Programming languages classification / taxonothe

programming-languages

Is there a rigorous way to classify programming languages ?

If so, can the various "dimensions" be quantified ? (degree of purity)

For instance, I just went on the Shade language website (I am not affiliated with it in any way) and saw :

"semi-functional" -> But how much is that language semi-functional ? -> quantification need
"full type checking" -> So type checking can be partial -> can be quantified too ?
Objectif model / no object model…

Best Answer

You can find a lot of information here:
http://en.wikipedia.org/wiki/Programming_language
http://en.wikipedia.org/wiki/Comparison_of_programming_languages

I am not going to rewrite the Wikipedia here, just a few simple explanations, so you may better understand what the Wikipedia articles are trying to say.

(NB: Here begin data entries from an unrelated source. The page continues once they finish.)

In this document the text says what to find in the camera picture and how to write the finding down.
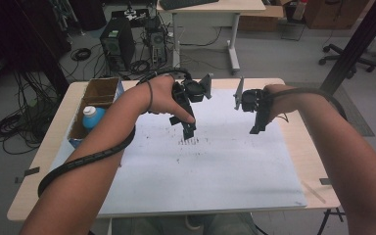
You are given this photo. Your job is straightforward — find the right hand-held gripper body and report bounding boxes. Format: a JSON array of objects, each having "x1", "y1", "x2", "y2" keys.
[{"x1": 233, "y1": 75, "x2": 274, "y2": 115}]

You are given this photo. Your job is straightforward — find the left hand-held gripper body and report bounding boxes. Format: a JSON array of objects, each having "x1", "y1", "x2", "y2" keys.
[{"x1": 171, "y1": 72, "x2": 214, "y2": 126}]

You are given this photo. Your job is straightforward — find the brown cardboard box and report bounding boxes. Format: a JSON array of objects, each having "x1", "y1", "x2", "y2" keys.
[
  {"x1": 67, "y1": 76, "x2": 125, "y2": 150},
  {"x1": 238, "y1": 4, "x2": 286, "y2": 32}
]

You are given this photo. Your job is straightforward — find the blue bottle with white cap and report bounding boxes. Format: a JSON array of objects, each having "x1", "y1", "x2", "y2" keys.
[{"x1": 81, "y1": 105, "x2": 108, "y2": 132}]

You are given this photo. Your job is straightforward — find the person's right hand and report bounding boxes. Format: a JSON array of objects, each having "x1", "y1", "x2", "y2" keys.
[{"x1": 262, "y1": 83, "x2": 304, "y2": 124}]

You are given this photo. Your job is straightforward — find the person's left hand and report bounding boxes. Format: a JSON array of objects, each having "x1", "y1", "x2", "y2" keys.
[{"x1": 139, "y1": 74, "x2": 197, "y2": 125}]

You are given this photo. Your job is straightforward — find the black wrist band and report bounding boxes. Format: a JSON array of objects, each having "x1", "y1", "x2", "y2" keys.
[{"x1": 146, "y1": 79, "x2": 155, "y2": 114}]

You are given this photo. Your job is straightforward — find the pale blue table mat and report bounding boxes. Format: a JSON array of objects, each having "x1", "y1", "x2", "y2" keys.
[{"x1": 50, "y1": 88, "x2": 308, "y2": 218}]

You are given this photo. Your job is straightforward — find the white desk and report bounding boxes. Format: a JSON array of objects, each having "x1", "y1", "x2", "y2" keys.
[{"x1": 156, "y1": 0, "x2": 267, "y2": 74}]

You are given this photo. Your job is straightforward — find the flat brown cardboard box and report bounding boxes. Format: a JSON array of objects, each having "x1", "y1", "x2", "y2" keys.
[{"x1": 238, "y1": 4, "x2": 286, "y2": 32}]

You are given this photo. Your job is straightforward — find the clear tape strip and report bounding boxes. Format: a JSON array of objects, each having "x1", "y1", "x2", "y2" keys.
[{"x1": 301, "y1": 180, "x2": 327, "y2": 205}]

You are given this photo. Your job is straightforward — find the black keyboard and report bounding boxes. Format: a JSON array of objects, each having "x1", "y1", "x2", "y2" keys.
[{"x1": 159, "y1": 0, "x2": 220, "y2": 11}]

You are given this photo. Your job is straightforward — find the black computer tower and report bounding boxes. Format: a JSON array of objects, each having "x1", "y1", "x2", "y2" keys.
[{"x1": 99, "y1": 16, "x2": 137, "y2": 72}]

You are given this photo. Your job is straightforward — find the person's legs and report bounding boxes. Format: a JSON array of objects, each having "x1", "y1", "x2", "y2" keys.
[{"x1": 111, "y1": 212, "x2": 259, "y2": 235}]

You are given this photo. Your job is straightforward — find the black office chair base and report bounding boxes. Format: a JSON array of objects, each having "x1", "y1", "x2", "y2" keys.
[{"x1": 317, "y1": 43, "x2": 376, "y2": 79}]

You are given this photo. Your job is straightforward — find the black table leg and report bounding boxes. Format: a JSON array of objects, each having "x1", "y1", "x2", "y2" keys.
[{"x1": 315, "y1": 207, "x2": 346, "y2": 235}]

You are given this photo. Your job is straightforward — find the brown wooden cabinet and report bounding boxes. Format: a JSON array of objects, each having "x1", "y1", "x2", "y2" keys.
[{"x1": 303, "y1": 0, "x2": 370, "y2": 30}]

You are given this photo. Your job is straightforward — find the black curtain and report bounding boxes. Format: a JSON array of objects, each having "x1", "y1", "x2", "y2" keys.
[{"x1": 0, "y1": 0, "x2": 73, "y2": 99}]

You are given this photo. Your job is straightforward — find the open-frame computer case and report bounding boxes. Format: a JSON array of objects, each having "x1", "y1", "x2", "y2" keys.
[{"x1": 144, "y1": 15, "x2": 169, "y2": 67}]

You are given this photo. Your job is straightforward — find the left gripper black sleeved cable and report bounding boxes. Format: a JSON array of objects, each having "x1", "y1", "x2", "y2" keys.
[{"x1": 36, "y1": 67, "x2": 194, "y2": 199}]

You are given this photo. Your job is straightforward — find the black metal post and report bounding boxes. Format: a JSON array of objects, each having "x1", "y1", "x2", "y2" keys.
[{"x1": 318, "y1": 0, "x2": 376, "y2": 96}]

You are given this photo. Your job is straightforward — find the coiled black cable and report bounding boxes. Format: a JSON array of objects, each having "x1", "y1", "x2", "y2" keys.
[{"x1": 70, "y1": 47, "x2": 93, "y2": 63}]

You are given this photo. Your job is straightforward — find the bundle of black floor cables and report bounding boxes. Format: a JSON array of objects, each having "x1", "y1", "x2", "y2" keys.
[{"x1": 0, "y1": 70, "x2": 63, "y2": 156}]

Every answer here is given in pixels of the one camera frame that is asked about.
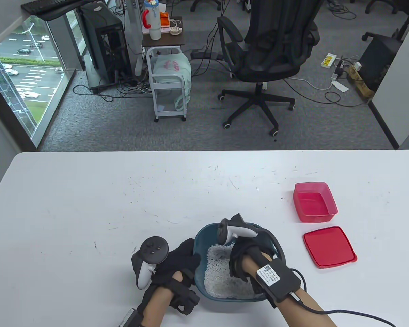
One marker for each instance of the person's right hand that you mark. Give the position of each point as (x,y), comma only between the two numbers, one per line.
(236,262)

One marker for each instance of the person's left hand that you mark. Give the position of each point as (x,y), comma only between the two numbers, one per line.
(180,262)

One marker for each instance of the teal plastic basin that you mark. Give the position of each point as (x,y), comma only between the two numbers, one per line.
(201,245)

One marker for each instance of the white rice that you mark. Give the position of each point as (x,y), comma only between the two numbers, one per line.
(214,279)

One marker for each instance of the red plastic lid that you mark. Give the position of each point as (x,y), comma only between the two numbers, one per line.
(330,247)

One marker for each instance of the red plastic container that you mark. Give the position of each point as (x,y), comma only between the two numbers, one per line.
(313,204)

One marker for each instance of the person's left forearm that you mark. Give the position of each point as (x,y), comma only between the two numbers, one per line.
(158,306)

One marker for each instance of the person's right forearm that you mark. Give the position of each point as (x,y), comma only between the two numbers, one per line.
(299,313)

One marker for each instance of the black and white controller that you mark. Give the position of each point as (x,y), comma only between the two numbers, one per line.
(238,230)
(153,250)

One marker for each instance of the pale green bag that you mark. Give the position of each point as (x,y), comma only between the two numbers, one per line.
(172,66)

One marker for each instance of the black office chair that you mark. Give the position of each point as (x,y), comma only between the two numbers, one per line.
(369,35)
(265,64)

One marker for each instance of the white paper sheet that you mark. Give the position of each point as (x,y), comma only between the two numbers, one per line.
(340,86)

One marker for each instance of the black power strip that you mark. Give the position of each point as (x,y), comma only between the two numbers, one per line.
(204,54)

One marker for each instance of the white power strip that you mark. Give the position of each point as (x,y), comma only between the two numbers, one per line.
(335,73)

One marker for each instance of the brown cardboard box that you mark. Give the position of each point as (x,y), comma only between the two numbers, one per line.
(361,87)

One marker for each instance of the yellow and white box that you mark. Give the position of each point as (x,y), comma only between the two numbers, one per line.
(328,61)

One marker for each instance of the white cart with wooden top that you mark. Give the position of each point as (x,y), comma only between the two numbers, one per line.
(167,41)

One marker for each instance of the black computer tower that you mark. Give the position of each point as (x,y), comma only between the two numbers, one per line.
(105,51)

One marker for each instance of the white power adapter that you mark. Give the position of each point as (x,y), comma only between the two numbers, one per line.
(357,65)

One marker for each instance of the white desk leg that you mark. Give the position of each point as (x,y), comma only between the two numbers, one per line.
(134,34)

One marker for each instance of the orange packet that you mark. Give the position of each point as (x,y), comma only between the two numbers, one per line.
(164,20)

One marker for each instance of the black cabinet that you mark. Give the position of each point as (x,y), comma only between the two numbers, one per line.
(378,61)

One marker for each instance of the glass window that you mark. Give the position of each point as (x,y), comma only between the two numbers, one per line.
(27,68)

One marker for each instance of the black chair base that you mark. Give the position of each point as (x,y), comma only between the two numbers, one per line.
(199,4)
(374,3)

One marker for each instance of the black keyboard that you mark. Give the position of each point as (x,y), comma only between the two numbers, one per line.
(44,6)

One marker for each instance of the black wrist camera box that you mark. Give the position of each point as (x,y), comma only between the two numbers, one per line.
(131,318)
(279,279)

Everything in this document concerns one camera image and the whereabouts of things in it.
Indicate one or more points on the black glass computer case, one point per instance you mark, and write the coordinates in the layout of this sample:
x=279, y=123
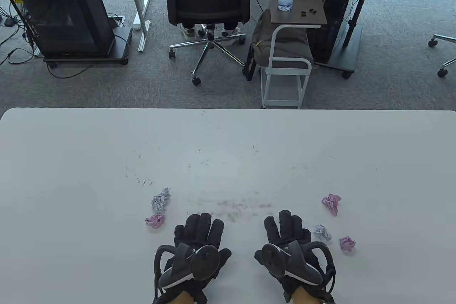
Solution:
x=60, y=15

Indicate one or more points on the pink paper invoice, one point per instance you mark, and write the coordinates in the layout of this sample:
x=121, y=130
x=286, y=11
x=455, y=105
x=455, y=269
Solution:
x=332, y=203
x=347, y=244
x=155, y=220

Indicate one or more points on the small black power adapter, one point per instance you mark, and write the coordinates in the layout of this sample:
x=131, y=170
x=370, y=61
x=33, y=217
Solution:
x=8, y=22

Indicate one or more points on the black standing desk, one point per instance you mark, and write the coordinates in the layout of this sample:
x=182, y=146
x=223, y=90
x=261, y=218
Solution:
x=351, y=54

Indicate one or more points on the black and grey hand controller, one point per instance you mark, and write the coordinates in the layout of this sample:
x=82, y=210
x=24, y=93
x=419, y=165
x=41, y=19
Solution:
x=205, y=261
x=274, y=257

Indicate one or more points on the person's right hand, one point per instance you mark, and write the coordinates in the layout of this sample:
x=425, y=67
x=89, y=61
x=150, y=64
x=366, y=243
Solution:
x=288, y=225

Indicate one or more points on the person's left forearm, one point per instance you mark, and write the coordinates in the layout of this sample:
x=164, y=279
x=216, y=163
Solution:
x=181, y=298

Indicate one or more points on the black wheeled platform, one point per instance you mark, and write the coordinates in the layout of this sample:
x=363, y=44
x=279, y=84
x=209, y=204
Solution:
x=121, y=38

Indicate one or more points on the brown side table white frame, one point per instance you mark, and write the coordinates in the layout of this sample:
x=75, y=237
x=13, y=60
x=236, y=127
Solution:
x=310, y=19

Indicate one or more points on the chrome chair base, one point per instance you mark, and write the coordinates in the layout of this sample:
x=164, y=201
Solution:
x=447, y=63

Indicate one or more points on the grey fabric bag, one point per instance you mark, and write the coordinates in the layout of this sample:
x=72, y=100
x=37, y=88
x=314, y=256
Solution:
x=262, y=38

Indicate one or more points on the white paper invoice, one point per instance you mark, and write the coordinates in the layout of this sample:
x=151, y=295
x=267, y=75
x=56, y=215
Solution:
x=322, y=232
x=160, y=200

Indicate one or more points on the person's left hand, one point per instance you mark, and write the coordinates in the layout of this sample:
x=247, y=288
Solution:
x=199, y=229

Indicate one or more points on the black computer tower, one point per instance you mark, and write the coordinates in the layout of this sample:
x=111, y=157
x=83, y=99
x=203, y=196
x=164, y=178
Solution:
x=338, y=4

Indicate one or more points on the floor socket box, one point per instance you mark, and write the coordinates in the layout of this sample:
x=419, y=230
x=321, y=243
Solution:
x=115, y=21

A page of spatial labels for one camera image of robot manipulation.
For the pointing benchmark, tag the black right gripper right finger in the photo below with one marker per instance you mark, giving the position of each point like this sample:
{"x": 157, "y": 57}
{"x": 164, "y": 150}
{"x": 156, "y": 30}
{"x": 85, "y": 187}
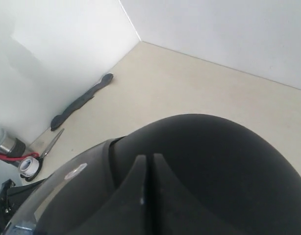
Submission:
{"x": 180, "y": 213}

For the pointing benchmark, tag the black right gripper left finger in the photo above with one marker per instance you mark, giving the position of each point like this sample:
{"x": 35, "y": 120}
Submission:
{"x": 125, "y": 212}

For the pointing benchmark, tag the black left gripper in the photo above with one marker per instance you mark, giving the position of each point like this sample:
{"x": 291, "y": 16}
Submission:
{"x": 11, "y": 198}

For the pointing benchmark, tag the black helmet with visor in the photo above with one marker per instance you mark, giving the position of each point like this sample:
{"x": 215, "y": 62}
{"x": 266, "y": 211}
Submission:
{"x": 244, "y": 183}

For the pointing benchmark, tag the white tape roll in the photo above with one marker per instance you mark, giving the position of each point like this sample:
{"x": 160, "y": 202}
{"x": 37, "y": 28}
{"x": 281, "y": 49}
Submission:
{"x": 28, "y": 166}

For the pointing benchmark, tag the metal cylinder with black base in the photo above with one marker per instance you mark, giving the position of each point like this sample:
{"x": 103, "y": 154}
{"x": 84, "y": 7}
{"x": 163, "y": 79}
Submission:
{"x": 10, "y": 146}

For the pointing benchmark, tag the silver scissors black handles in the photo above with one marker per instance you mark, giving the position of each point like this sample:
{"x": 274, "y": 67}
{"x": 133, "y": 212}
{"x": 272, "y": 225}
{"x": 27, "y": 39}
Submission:
{"x": 40, "y": 159}

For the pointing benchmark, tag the dark cloth strip by wall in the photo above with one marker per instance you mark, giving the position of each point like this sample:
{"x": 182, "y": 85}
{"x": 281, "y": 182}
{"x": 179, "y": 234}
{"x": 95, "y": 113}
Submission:
{"x": 58, "y": 120}

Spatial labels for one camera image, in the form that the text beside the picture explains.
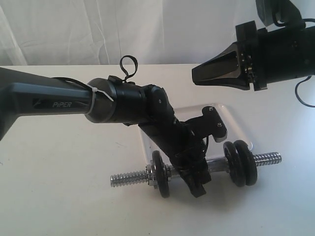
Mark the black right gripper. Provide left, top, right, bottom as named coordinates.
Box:
left=192, top=21, right=267, bottom=91

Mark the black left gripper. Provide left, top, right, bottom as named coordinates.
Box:
left=171, top=122, right=211, bottom=198

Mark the chrome dumbbell bar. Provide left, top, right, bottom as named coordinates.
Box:
left=110, top=152, right=282, bottom=187

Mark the black weight plate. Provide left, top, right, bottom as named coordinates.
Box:
left=223, top=141, right=246, bottom=187
left=234, top=140, right=258, bottom=186

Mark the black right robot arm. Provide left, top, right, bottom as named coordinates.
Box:
left=191, top=0, right=315, bottom=91

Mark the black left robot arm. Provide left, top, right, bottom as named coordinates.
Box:
left=0, top=68, right=211, bottom=198

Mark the black plate beside nut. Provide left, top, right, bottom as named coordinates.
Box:
left=152, top=150, right=170, bottom=198

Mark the chrome spinlock nut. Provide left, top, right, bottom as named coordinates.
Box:
left=146, top=163, right=158, bottom=189

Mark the white plastic tray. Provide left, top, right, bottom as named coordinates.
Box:
left=139, top=103, right=253, bottom=165

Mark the white curtain backdrop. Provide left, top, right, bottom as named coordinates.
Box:
left=0, top=0, right=315, bottom=68

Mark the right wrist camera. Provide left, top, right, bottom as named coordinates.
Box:
left=255, top=0, right=281, bottom=27

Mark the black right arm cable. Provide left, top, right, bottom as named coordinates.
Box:
left=270, top=17, right=315, bottom=108

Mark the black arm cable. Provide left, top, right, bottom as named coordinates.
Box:
left=51, top=56, right=138, bottom=87
left=270, top=17, right=315, bottom=108

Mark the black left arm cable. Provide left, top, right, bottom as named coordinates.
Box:
left=51, top=56, right=138, bottom=87

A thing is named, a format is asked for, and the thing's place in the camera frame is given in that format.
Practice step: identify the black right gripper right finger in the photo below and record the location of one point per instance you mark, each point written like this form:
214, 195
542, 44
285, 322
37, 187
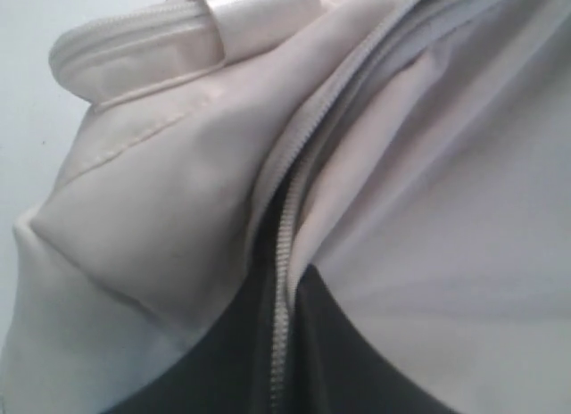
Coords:
331, 368

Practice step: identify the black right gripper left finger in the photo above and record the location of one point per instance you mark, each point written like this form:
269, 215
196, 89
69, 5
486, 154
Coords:
228, 370

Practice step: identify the cream fabric duffel bag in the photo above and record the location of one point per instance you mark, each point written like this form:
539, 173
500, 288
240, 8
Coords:
420, 154

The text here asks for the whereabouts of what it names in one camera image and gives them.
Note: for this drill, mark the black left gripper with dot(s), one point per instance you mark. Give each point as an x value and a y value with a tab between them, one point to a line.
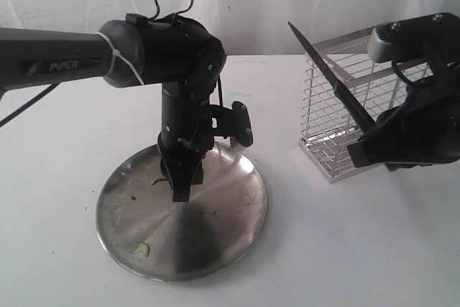
185	138

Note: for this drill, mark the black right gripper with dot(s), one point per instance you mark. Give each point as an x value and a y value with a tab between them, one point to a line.
423	130

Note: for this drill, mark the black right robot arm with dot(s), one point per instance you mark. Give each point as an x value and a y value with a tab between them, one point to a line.
422	131

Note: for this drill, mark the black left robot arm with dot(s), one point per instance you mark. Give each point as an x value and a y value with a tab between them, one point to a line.
175	52

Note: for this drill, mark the small green vegetable slice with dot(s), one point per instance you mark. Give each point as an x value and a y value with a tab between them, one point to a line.
143	248

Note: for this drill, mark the round steel plate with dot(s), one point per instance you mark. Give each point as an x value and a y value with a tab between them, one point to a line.
189	240

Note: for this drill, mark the chrome wire utensil holder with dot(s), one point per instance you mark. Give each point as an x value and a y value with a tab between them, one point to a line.
327	127

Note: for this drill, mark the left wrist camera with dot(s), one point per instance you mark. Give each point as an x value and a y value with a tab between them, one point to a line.
233	123

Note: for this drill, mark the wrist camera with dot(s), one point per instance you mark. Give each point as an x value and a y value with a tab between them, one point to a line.
408	39
233	123

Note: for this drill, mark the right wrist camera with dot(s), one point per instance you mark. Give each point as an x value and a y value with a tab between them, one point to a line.
408	39

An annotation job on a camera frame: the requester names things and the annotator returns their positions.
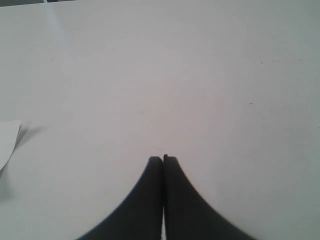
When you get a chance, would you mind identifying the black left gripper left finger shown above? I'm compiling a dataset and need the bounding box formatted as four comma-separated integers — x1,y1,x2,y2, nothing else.
80,156,163,240

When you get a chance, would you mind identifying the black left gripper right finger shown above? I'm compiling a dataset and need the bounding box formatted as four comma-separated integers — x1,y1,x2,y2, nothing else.
163,154,258,240

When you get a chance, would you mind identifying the white paper sheet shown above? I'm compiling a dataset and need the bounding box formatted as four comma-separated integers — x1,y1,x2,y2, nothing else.
0,120,22,170

One thing is how the programs are constructed. Sometimes it is about the programmer's style, but the programming language or the library can make styles easier, harder, or impossible. Multiple styles can be used in the same program.

imperative programming -- "first do this, then do this, then do that". You always write what is supposed to happen next. Even if there are more choices, e.g. based on the user's input, it is always: you ask about the input when you want to ask, then you choose what happens next based on the answer you received. This programming style is nice for short non-interactive programs; but with large programs it becomes very difficult to read and maintain. Also this is how the computer works on the hardware level (all other programming languages have to be compiled or interpreted to this), therefore this is what many programming languages use.
event-based programming -- you are not doing the whole program, but rather some part of it, which must fit into a given framework. The framework tells you "now this happened", and you are supposed to react on the event. You don't decide what happens later. The framework calls you when your reaction is needed, and you only react to that. (For example, if you make a computer game, you react on "game started", "mouse clicked", "key pressed", "screen needs to be displayed" and "game is quitting" events. You can remember e.g. the coordinates of your spaceship; the reaction to pressing a key would be changing the coordinate, and the reaction to screen needing to be display would be drawing the spaceship on the current coordinates.)
object-oriented programming -- you split the program into many smaller parts, and you describe each part separately; from inside: what data it contains, and from outside: what actions it can do. (For example, your object Spaceship has data: x coordinate, y coordinate, number of lives. It can: move up, move down, move left, move right, return the number of lives, remove one life.) The important part is polymorphism, which means that multiple objects can have the same interface, i.e. can do the same kind of action. (E.g. Spaceship, Missile, and Asteroid all have coordinates, and can paint themselves on a screen.) So a part of program can treat all of them in a unique way. (E.g. a gravity field could influence the coordinates of all MovableObjects without having to know their details.)
aspect-oriented programming -- another way to split the program into smaller pieces, but this time the pieces represent the functionality of the program. (Sorry, I don't know much about this.)
functional programming -- most natural for mathematical calculations. You define what "f(x)" means and what "g(x, y)" means, and then you ask program to calculate "g(f(3), f(5))". Each function depends only on its input data, nothing else; e.g. the function "f(x)" can only use the value of "x", so if you call "f(7)" twice, you get the same result. Also the function "f(x)" cannot modify the value of "x". If you want to make a program where data change in time, you have to somehow include the time or other events as parameters of the functions. (For example, the position of spaceship in time T+1 could be described as a function of position of the spaceship in time T and the state of keyboard buttons.) These limitations give the advantage of avoiding come bugs and making concurrent programming (multiple processors or even computers running parts of the same program) much easier.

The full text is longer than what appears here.